Work to complete =>
Only a slice of the listing below is wanted. Retype the lines from the one containing "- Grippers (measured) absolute" through the one containing "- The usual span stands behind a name", exactly, both ends included.

Data extract =>
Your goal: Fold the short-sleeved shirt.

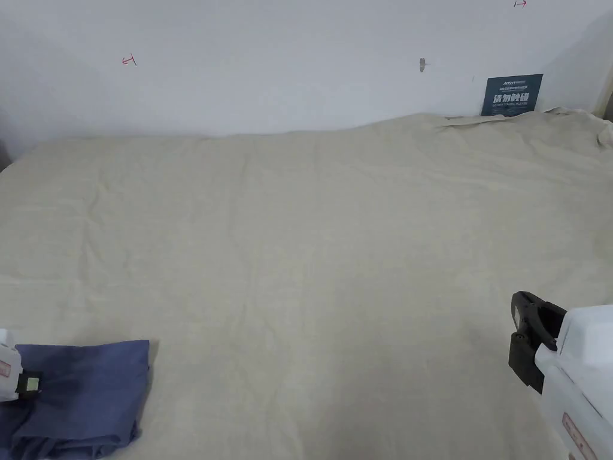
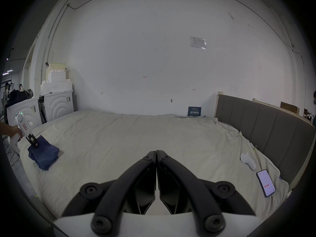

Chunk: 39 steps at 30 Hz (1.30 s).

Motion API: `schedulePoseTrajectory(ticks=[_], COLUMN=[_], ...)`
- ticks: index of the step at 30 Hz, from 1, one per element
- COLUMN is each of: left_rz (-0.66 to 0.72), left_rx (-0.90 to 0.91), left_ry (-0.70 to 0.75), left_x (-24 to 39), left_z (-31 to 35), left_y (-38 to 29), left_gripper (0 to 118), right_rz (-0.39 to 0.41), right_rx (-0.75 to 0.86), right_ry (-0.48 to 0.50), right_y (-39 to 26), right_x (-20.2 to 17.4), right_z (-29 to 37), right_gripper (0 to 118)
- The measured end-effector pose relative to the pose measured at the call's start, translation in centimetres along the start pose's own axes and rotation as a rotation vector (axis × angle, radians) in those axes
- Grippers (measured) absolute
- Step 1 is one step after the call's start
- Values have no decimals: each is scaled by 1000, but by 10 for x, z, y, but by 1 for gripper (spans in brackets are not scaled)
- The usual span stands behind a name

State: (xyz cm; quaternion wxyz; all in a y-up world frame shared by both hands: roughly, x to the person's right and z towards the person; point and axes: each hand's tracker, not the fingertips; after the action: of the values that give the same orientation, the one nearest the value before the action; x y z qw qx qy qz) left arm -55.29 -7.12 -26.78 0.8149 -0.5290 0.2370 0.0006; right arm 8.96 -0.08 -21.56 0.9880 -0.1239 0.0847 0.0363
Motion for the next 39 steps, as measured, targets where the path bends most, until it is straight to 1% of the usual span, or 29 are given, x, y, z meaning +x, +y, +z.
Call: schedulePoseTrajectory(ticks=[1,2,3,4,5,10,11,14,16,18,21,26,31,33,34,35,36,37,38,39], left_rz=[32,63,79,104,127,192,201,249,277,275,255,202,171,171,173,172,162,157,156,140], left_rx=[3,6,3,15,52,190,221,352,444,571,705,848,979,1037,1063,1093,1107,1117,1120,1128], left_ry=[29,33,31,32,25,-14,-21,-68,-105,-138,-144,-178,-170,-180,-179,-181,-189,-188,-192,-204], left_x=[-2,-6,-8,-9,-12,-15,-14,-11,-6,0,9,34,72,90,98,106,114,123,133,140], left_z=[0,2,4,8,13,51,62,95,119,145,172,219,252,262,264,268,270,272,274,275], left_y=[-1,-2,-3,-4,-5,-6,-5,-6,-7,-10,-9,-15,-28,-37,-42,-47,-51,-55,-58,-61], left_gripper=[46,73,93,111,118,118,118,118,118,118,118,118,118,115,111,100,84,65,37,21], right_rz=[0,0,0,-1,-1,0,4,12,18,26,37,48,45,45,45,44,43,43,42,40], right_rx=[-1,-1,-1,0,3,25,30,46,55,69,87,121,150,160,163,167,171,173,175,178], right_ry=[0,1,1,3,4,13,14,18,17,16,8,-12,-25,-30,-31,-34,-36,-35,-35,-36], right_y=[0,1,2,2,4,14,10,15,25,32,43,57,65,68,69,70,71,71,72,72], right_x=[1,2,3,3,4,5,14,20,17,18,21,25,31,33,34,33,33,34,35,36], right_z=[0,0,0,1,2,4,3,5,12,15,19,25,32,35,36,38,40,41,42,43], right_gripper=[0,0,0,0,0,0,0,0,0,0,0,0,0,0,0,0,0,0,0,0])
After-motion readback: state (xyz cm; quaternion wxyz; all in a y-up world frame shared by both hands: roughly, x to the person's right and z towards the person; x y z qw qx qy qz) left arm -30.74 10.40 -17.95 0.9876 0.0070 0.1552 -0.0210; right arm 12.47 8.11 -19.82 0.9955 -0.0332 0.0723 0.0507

Answer box =>
- Grippers (measured) absolute
- Step 1 is one step after the call's start
- Values have no decimals: each is scaled by 1000, but by 10 for x, z, y, but by 1 for gripper (spans in brackets are not scaled)
- The usual span stands behind a name

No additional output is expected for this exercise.